On Tuesday, April 5, 2022, Reza Khandan Mahabadi, prisoner of conscience, writer and member of the Iranian Writers Association (IWA) returned to prison after a furlough. On December 21, 2021, following the worsening of his Covid-19 symptoms, Khandan was hospitalized and after four days, he was granted a medical furlough.

According to HRANA, the news agency of Human Rights Activists, on Tuesday, April 5, 2022, Reza Khandan Mahabadi went back to Evin prison at the end of his furlough.

On December 21, Reza Khandan Mahabadi was dispatched from Evin Prison to a hospital outside the prison after his COVID-19 symptoms became worse. On December 25, 2021, through the formal request of his lawyer and family, he was granted a medical furlough.

Earlier, he and another IWA’s member, Baktash Abtin, tested positive for Covid-19. On January 8, Baktash Abtin died at the hospital due to his worsening conditions and the prison’s medical negligence.

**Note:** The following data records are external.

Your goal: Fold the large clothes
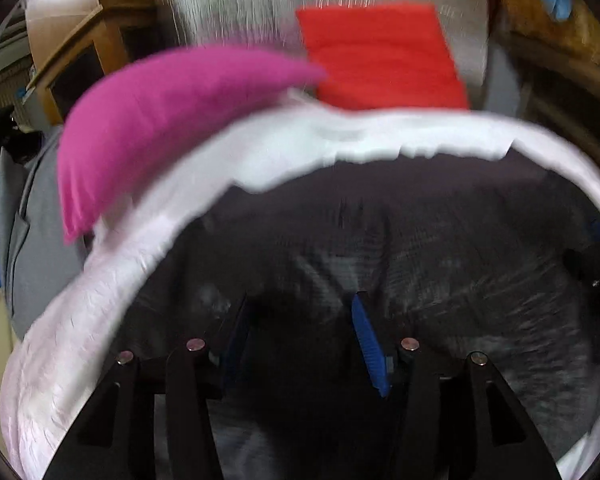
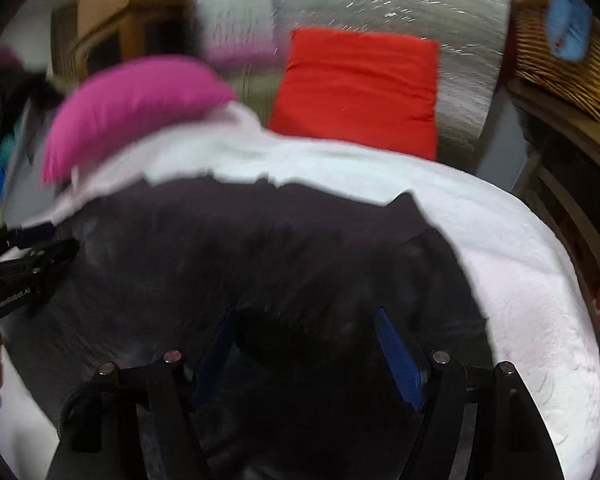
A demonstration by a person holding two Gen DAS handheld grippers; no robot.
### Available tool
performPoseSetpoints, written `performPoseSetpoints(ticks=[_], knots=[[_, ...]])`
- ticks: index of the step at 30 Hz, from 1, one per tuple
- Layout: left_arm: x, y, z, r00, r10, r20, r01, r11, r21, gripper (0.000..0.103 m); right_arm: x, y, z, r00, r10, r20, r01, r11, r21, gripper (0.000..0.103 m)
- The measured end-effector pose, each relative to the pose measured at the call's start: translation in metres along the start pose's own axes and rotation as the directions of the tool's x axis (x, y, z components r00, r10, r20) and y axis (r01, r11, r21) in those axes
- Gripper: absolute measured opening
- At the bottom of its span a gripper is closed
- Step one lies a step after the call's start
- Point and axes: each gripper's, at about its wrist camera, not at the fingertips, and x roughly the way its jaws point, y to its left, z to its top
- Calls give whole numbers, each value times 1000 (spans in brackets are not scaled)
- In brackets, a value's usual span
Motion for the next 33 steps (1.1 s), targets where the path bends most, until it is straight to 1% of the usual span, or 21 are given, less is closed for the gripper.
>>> performPoseSetpoints(ticks=[1,2,3,5,7,9,11,13,14,16,19,20,22,23,24,25,27,30,31,33], knots=[[7,-1,-3,1000,11,-25,-11,1000,-1,54,10,-1,-1,1000,-17,-24,18,1000,11,75],[16,2,-3,999,12,-43,-14,999,-29,55,17,-4,-1,999,-16,-40,18,999,29,76],[20,3,-2,998,18,-54,-21,999,-39,56,22,-6,0,999,-24,-47,25,999,35,79],[26,4,1,997,25,-66,-28,999,-41,57,28,-9,0,998,-45,-49,47,998,38,82],[33,5,2,997,32,-73,-36,998,-53,58,39,-16,0,997,-43,-62,49,995,88,85],[36,3,3,996,53,-78,-57,997,-52,58,39,-17,1,996,-46,-72,54,992,111,86],[34,2,6,995,56,-82,-61,997,-55,58,36,-21,4,996,-32,-84,43,991,128,86],[21,8,9,996,36,-81,-42,996,-80,57,22,-29,9,996,-13,-84,27,985,169,86],[13,14,6,997,36,-74,-43,995,-93,57,18,-34,12,997,-11,-71,24,982,187,86],[-12,21,2,999,38,-21,-41,992,-121,57,-10,-35,13,1000,6,-2,-5,976,220,87],[-40,23,-10,999,35,33,-30,992,-124,57,-48,-23,12,996,43,80,-59,975,216,87],[-47,24,-14,999,30,43,-25,991,-129,57,-59,-15,8,994,50,97,-70,976,209,87],[-58,24,-30,997,46,68,-37,990,-138,57,-66,-2,-2,992,73,106,-92,978,189,87],[-57,26,-36,996,62,70,-52,990,-134,57,-66,7,-11,992,74,101,-91,979,180,87],[-53,24,-42,996,74,56,-66,990,-128,57,-64,14,-19,993,71,89,-85,982,166,87],[-47,21,-48,997,69,29,-65,991,-120,57,-58,20,-27,996,63,67,-72,987,145,87],[-36,19,-57,998,62,10,-61,992,-109,58,-37,30,-45,999,37,9,-38,992,120,87],[-30,15,-63,997,70,17,-68,994,-87,58,-30,32,-51,1000,-3,7,2,996,89,88],[-30,15,-61,998,67,13,-66,993,-93,58,-27,32,-49,1000,-14,-2,14,997,82,89],[-38,19,-58,999,49,-4,-49,993,-112,58,-27,27,-47,1000,-9,-21,11,995,101,89]])
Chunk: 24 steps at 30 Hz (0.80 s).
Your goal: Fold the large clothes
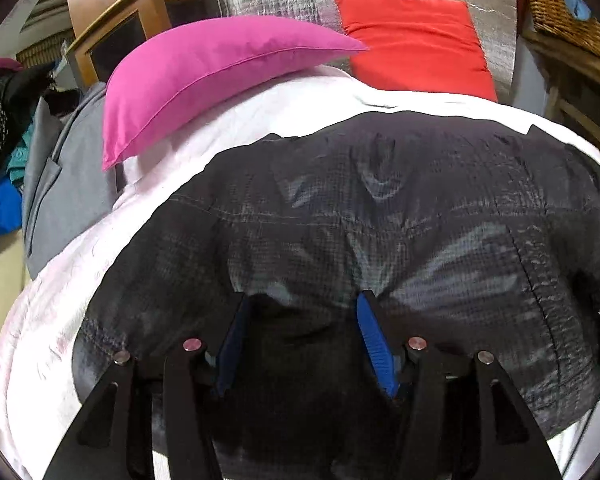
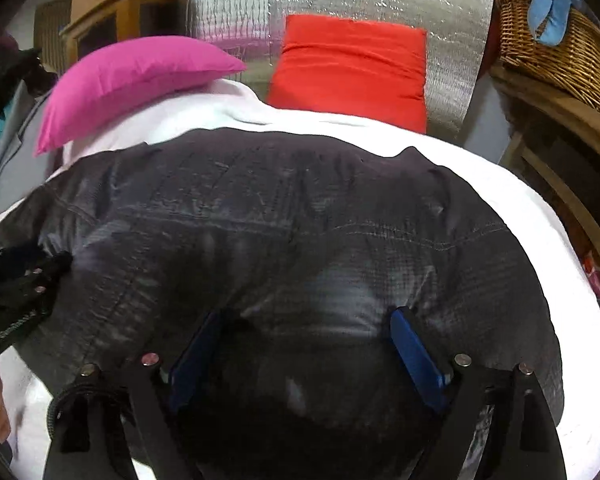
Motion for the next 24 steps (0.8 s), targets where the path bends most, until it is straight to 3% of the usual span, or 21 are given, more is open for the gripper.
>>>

Mahabadi was sentenced on May 15, 2019, by Branch 28 of the Revolutionary Court, headed by Judge Mohammad Moghayeseh. His sentence included one year in prison on the charge of “propaganda against the regime” and five years on the charge of “assembly and collusion with the intention of acting against national security”. On September 26, 2020, he was arrested and sent to Evin Prison to serve his sentence.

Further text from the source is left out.